The current JSTARS is based on a four-engine Boeing 707. Of the 16 JSTARS currently in the Air Force inventory, 11 of them are operational. The JSTARS is the only platform technically able to simultaneously perform command and control as well as ISR, Air Force developers describe.

The crew of an existing JSTARS, which can go up to 21 people or more, includes a navigator, combat systems operator, intelligence officers, technicians and battle management officers. However, technology has advanced to the point wherein a smaller crew size will now be able to accomplish more missions with less equipment and a lower hardware footprint. Advanced computer processing speeds and smaller components, when compared with previous technologies, are able to perform more missions with less hardware.

The JSTARS Mission

Since its combat missions during the Gulf War in the early 1990s, JSTARS has been an indispensable asset to combat operations, as it covers a wide swath of terrain across geographically diverse areas to scan for actionable intelligence and pertinent enemy activity.

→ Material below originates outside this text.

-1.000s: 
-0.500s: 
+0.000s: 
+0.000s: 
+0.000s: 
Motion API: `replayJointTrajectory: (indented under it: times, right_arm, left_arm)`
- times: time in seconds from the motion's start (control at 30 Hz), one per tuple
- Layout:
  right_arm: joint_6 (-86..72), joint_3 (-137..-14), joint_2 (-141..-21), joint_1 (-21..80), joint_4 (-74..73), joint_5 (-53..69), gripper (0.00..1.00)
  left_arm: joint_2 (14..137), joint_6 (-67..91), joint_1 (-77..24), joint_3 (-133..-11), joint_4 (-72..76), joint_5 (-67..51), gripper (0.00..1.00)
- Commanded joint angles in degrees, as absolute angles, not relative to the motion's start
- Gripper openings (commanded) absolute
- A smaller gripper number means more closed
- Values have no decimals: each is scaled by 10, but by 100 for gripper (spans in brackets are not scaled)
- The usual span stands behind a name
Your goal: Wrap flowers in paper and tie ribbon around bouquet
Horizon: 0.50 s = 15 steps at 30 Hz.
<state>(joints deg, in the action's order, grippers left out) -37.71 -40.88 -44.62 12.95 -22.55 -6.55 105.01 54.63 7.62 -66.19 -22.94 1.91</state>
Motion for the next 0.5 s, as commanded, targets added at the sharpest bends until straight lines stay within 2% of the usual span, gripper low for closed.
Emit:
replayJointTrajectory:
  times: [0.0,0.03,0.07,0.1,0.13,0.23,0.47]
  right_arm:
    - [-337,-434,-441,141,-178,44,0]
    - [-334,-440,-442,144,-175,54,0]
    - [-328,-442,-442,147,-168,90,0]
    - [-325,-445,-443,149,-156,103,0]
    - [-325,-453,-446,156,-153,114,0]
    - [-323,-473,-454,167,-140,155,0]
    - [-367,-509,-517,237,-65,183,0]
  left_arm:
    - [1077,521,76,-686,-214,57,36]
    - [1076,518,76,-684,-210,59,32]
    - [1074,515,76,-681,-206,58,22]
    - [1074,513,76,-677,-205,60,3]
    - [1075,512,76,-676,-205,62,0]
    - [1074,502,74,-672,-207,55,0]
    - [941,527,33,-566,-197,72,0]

Although initially constructed as a Cold War technology to monitor Soviet Union tank movements in Eastern Europe, the JSTARS has proven very helpful in key areas such as near North Korea, Iraq and Afghanistan. The platform has also succeeded in performing maritime missions in the Pacific theater, Southcom (U.S. Southern Command) and Central Command areas of responsibility.

The JSTARS has been able to help meet the fast-expanding maritime demand for ISR and command and control due to an upgrade of its radar to Enhanced Land/Maritime Mode, Air Force officials said.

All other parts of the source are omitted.